10 Juni 2013   23:48 Diperbarui: 24 Juni 2015   12:14 106
+
Laporkan Konten
Laporkan Akun
Kompasiana adalah platform blog. Konten ini menjadi tanggung jawab bloger dan tidak mewakili pandangan redaksi Kompas.
Lihat foto
Bagikan ide kreativitasmu dalam bentuk konten di Kompasiana | Sumber gambar: Freepik

Hujan deras mengguyur kawasan selatan Yogyakarta, bajuku sempat basah terkena tetesan air hujan yang bocor tepat dari atap warung angkringan tempatku biasa menghabiskan senja. Siaran televisi menayangkan kerusuhan di Jeddah tentang TKI yang berebut mengurus visa di kantor KJRI. Budaya antri nampaknya memang masih susah diterapkan bagi sebagian penduduk negeri ini. Sesekali kuseruput teh jahe yang tadi kupesan untuk sekedar menghangatkan badan, Jogja yang biasanya panas terlebih dibagian selatan bisa juga terasa dingin.

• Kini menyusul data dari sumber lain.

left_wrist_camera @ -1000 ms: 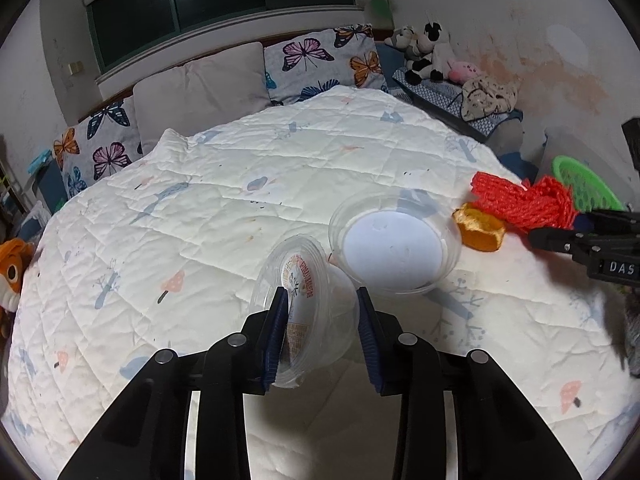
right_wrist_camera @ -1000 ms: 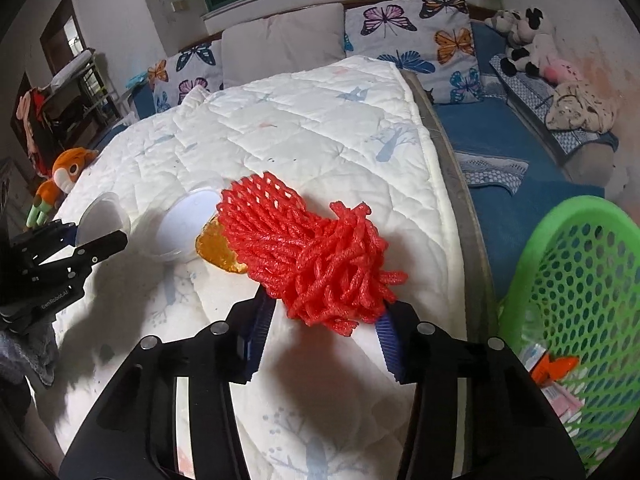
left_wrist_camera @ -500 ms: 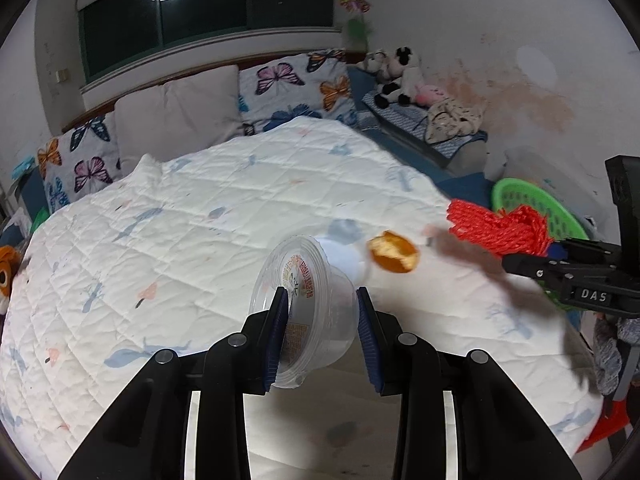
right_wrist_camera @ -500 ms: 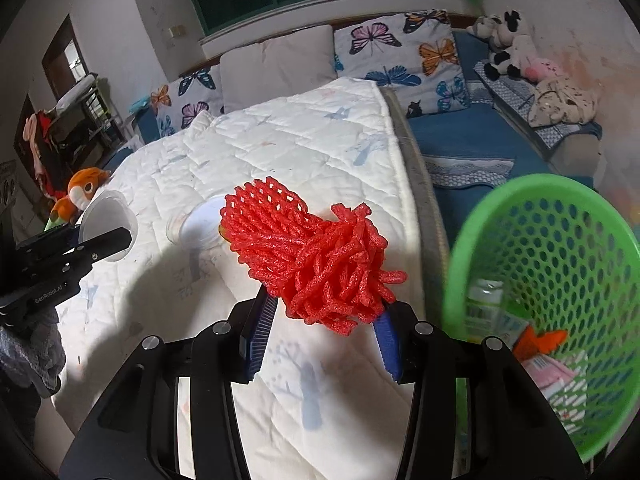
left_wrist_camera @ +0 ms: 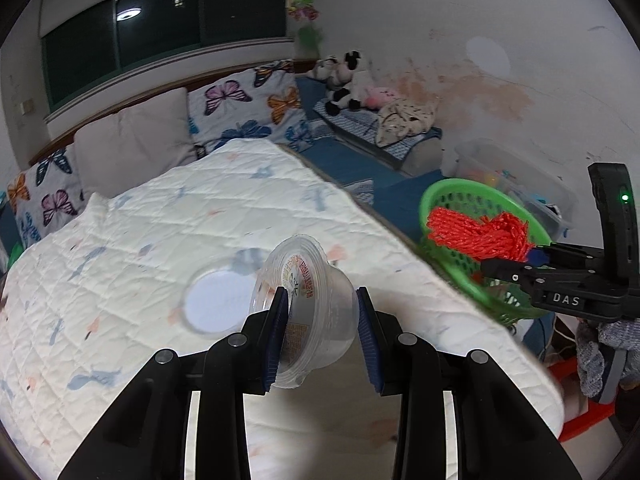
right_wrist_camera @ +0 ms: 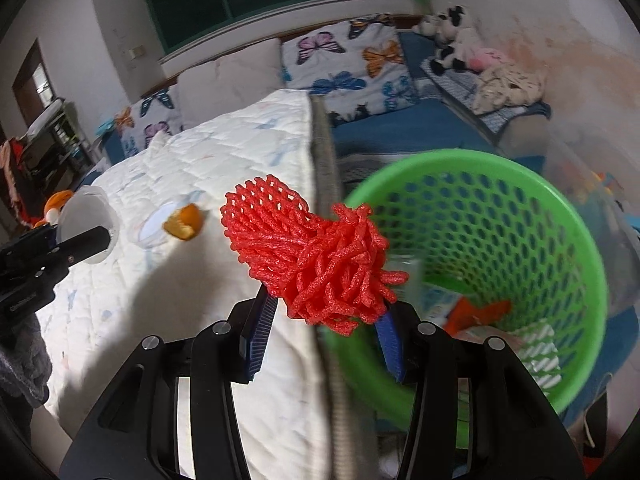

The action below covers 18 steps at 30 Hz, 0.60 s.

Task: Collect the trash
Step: 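Drop the red mesh net in the basket with the right tool while the left drops the cup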

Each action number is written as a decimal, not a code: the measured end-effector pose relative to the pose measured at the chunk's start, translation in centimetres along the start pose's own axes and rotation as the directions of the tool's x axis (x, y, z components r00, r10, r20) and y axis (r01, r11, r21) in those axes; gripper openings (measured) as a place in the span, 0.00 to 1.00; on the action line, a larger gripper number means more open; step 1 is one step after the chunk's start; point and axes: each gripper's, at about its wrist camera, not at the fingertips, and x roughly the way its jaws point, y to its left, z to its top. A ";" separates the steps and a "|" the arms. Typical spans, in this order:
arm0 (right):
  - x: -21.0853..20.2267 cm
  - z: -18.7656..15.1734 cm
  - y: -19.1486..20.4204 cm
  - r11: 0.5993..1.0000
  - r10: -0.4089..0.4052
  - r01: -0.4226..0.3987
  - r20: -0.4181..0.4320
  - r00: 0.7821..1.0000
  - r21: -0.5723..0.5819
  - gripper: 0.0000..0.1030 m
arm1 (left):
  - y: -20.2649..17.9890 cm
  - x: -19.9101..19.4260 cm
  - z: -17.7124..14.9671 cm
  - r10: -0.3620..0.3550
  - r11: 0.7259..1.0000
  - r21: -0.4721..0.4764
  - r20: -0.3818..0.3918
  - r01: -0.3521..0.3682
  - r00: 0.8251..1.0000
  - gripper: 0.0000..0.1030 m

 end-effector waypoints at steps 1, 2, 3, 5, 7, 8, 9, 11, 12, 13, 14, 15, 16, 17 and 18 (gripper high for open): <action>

Waktu menunjukkan pukul 17.30 ketika hujan mulai mereda dan akhirnya hanya berupa gerimis tipis, aku melangkah dengan terlebih dahulu melipat ujung celana agar tidak kotor oleh genangan air. Sesaat kemudian adzan maghrib berkumandang dari masjid Pondok Pesantren Al-Munawwir Krapyak yang tak jauh dari lokasi angkringan dan dari beberapa masjid yang jaraknya memang tidak terlalu jauh. Kupikir orang sini akan kerepotan jika harus menjawab semua adzan dari semua masjid yang ada, saking ramainya terkadang aku sendiri kerepotan ketika menjawab panggilan adzan.

Aku menyusuri jalan Jogokariyan, jalan yang sebentar lagi akan ramai dengan penjual makanan ketika tiba bulan suci Ramadhan. Tujuanku adalah sebuah masjid yang terletak persis di samping jalan Jogokariyan, namanya Masjid Jogokariyan, masjid yang november tahun lalu mengadakan semacam perlombaan untuk jamaahnya dalam keaktifan shalat berjamaah dan juga hafalan beberapa surat seperti Ar-Rahman, Al-Waqiah dan Al-Mulk. Tak tanggung-tanggung, hadiah yang ditawarkan adalah paket umroh.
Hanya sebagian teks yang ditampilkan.